The following article was originally published by Conservative Home.
Covid-19 has unleashed a global learning crisis for children, and this affects girls most acutely. Billions of days of vital education have been lost, with children in low-income countries worst affected.
Save the Children’s analysis suggests that between 10-16 million children are estimated to be at risk of never returning to school due to the pandemic. To put that number into context, it is roughly equivalent to every child in the UK never getting back to the classroom.
The UK’s role as host of the G7 summit, and co-host of the Global Education Summit: Financing Global Partnership for Education (GPE) 2021-2025, offers a unique opportunity to ensure that Covid-19, which has taken so much from us, does not also quash a girls’ right to learn.
For girls like Mahadiya from Ethiopia, 13, the dire long-term consequences of the pandemic are already beginning to bite. She said “I wish the virus would just go away and I am able to continue my education. I don’t want to lose my hope of becoming an engineer.”
As I am the parent of two teenage children, imagining the anguish Mahadiya and her family must feel as her hopes for the future slip away, is all too close to home.

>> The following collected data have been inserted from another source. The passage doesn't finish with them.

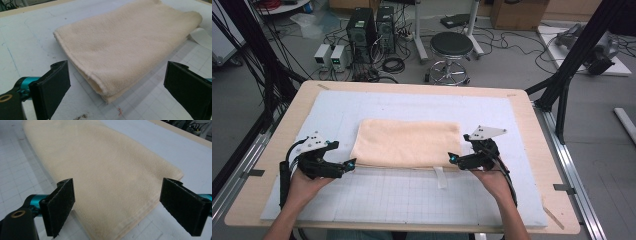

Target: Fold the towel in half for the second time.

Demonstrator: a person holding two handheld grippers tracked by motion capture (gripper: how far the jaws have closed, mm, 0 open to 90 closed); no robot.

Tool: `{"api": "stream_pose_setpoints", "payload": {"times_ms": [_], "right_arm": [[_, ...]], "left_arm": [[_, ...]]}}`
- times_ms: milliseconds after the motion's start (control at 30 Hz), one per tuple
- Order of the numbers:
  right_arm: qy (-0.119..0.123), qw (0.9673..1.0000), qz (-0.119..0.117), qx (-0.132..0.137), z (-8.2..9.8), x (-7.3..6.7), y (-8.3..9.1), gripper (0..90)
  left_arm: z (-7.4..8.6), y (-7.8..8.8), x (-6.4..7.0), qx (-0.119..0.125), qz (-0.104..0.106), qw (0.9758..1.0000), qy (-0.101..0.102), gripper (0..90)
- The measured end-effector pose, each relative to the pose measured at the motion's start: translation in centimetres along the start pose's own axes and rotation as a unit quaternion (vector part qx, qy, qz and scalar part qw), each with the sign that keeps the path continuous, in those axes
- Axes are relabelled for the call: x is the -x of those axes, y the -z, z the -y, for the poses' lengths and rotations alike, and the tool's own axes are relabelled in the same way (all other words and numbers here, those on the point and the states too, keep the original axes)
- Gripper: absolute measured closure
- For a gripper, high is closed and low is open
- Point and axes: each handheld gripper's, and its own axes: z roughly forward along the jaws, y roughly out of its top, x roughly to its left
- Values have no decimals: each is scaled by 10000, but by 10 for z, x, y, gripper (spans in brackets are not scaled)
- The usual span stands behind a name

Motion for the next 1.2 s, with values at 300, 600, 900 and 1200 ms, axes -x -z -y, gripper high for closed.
{"api": "stream_pose_setpoints", "payload": {"times_ms": [300,600,900,1200], "right_arm": [[59,9999,113,109,15,-7,17,120],[-38,9995,184,234,29,-13,35,121],[-129,9990,304,298,37,-17,50,120],[-153,9987,365,327,46,-24,62,120]], "left_arm": [[7,12,6,40,-53,10000,-67,66],[13,23,13,55,-74,9999,-111,63],[22,33,16,12,-132,9998,-117,63],[29,44,21,30,-187,9997,-167,63]]}}
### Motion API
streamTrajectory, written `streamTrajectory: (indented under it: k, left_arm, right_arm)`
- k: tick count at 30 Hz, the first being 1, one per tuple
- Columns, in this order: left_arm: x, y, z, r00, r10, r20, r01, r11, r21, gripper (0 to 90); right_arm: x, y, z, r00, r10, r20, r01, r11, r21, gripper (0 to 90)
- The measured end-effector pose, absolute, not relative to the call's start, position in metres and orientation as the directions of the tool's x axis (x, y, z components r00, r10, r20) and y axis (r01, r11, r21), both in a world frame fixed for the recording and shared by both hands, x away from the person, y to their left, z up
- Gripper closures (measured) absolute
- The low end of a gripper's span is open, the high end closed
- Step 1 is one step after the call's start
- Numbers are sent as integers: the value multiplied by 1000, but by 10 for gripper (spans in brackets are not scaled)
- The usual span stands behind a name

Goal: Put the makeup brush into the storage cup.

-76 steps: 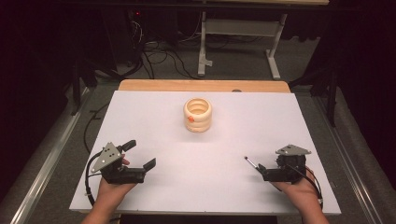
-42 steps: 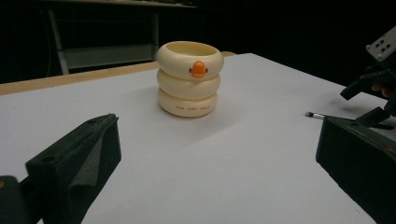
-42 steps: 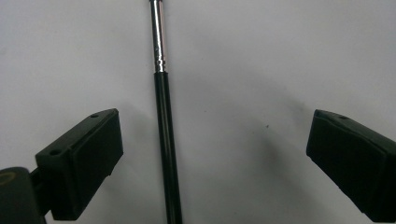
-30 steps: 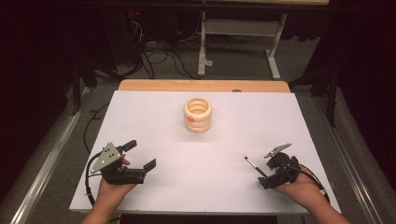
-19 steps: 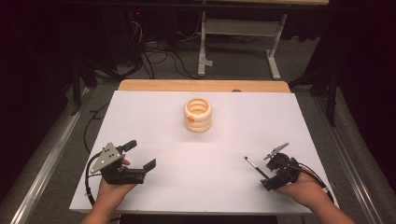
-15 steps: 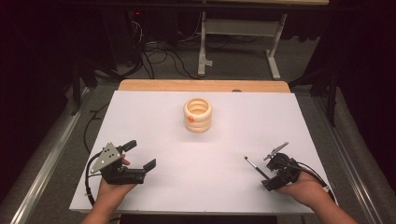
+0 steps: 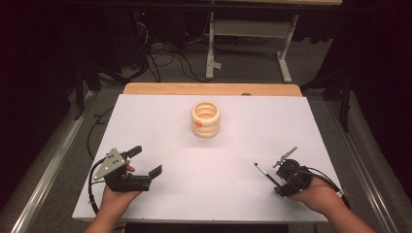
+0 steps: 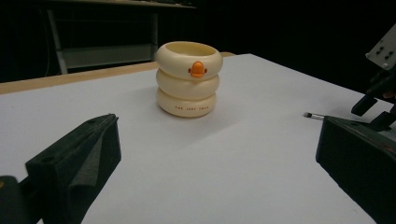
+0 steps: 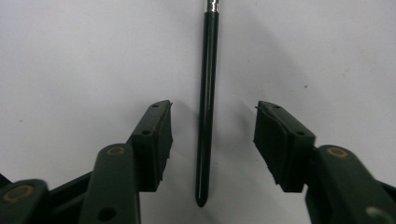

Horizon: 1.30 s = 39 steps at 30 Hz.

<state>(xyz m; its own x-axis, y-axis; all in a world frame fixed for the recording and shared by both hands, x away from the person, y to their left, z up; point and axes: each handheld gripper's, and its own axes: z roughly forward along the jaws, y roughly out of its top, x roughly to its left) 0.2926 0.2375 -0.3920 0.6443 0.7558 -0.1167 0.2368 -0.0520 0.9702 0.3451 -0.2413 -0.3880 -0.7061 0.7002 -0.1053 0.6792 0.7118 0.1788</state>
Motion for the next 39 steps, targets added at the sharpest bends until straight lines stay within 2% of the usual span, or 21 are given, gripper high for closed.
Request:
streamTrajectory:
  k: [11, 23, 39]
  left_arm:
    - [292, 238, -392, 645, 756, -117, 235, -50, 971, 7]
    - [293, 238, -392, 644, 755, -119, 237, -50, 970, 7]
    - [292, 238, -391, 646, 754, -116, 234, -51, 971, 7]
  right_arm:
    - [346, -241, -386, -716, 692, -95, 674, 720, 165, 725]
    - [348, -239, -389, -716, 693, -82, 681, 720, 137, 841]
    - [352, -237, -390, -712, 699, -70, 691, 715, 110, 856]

The Prime Minister is a driving force behind advancing girls’ education globally. The inequality and deprivation which excludes girls from learning is, in his words, “an absolute disgrace”. He champions this agenda because it is the right thing to do, but it is also the smart thing to do; education is an engine of global economic growth and advances gender equality. For instance, one year of secondary education increases women’s wages later in life by up to 20%, and something as simple as universal quality secondary education could avert 51 million child marriages by 2030.

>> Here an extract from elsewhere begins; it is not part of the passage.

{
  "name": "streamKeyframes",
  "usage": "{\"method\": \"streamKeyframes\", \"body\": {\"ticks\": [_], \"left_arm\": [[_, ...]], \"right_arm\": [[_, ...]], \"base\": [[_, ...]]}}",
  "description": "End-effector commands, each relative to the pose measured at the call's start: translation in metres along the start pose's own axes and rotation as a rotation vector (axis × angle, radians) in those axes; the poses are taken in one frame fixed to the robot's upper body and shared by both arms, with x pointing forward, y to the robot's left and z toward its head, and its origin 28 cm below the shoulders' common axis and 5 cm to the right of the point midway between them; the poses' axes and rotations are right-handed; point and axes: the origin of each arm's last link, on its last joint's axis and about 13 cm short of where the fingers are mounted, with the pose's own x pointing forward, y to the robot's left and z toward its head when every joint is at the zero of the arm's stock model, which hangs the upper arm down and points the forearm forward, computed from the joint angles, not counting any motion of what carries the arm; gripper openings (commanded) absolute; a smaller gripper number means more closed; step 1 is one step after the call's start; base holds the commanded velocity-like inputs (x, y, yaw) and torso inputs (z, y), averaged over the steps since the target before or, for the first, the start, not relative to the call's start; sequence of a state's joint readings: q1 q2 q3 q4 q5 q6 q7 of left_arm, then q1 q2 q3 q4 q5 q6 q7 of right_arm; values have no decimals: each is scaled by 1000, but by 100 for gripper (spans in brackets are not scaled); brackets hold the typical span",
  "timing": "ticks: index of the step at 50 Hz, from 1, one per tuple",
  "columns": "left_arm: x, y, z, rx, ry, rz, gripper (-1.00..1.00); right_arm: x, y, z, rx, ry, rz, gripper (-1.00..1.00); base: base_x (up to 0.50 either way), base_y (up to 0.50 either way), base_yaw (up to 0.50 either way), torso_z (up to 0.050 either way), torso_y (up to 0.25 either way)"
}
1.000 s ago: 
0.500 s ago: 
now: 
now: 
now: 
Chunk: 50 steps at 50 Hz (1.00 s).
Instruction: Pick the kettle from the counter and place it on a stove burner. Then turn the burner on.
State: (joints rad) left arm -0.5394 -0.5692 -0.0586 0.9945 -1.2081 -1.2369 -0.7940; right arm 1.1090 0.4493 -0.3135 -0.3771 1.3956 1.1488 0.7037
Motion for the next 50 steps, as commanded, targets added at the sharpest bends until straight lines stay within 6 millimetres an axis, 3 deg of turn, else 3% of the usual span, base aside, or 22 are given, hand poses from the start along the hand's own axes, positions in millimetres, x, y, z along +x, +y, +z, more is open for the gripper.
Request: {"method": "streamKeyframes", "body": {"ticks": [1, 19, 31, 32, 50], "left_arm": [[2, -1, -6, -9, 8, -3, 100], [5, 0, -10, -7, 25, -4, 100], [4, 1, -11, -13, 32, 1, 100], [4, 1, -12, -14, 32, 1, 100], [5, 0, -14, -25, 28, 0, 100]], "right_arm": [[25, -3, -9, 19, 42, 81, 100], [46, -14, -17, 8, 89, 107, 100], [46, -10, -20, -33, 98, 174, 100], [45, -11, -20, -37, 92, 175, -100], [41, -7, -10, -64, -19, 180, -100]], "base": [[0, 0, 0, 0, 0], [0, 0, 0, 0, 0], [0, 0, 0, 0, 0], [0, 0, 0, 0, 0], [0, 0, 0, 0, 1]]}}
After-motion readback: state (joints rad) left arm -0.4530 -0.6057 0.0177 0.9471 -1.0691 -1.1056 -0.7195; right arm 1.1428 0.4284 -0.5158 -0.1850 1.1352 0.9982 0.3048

Girls’ education is also a powerful tool for tackling climate change. Enhancing girls’ life skills through education helps to ensure that countries are better enabled to prepare for future climate shocks, and equips girls for jobs in the green sector. Every additional year of school for girls increases her country’s resilience to climate disasters.
Girls’ education really is, as the Prime Minister once called it, the ‘Swiss Army Knife’ of the development toolkit. Making big investments in girls’ education now, will pay dividends in the long term by helping to create a thriving and prosperous global economy now, and for generations to come.
The G7 Summit and Global Partnership for Education replenishment could not come at a more important time. It is an opportunity for the UK to use its global influence and soft power to be a world leader in tackling the learning crisis faced by the world’s poorest children.
As I argued in my piece in the One Nation Conservatives’ Global Britain and Development Papers last year, girls’ education must be at the very heart of the UK’s approach to aid, international development and foreign policy. There is no better time to make that a reality than now in the UK’s unique window of opportunity.
If the world is to build back better in the wake of the pandemic, educating girls must be at the heart of the UKs G7 presidency. Not only is quality education every girls’ right; it is one of the most important investments in human development.
From my discussions, and in response to my questions in the House, I’ve been encouraged by the government’s commitment to put education at the core of its G7 agenda, and hope ministers lead on coordinated global action.
The UK should work with G7 nations to seize these opportunities to ensure that the most marginalised children, especially girls and those in fragile and conflict-affected states, are able to return to school and catch-up on lost learning.
The UK also has a leading diplomatic role to play as the co-host of the Global Partnership for Education summit to mobilise global finance to meet the $5 billion target for the next five years.
Even within the context of a temporarily reduced aid budget, it is realistic to hope that the UK itself will contribute £600 million to GPE to help foster strong and sustainable global education systems in some of the world’s poorest countries. This pledge will go a long way in delivering the Government’s commitment to girls.
Not only will financing GPE help get 46 million more girls into school, but it has the potential to lift millions out of poverty, and protect millions more girls from child marriage.
As the host of the G7, the UK will continue to have a leading role in the global Covid recovery. Girls’ education must be a core ingredient of the response in order to build healthy, green economies, and stem the increasing tide of poverty triggered by the pandemic.
Now more than ever, it is essential that girls’ education remains both a political and a rescoring priority for the FCDO, so that the PM’s commitments to girls are met in this unique window of opportunity.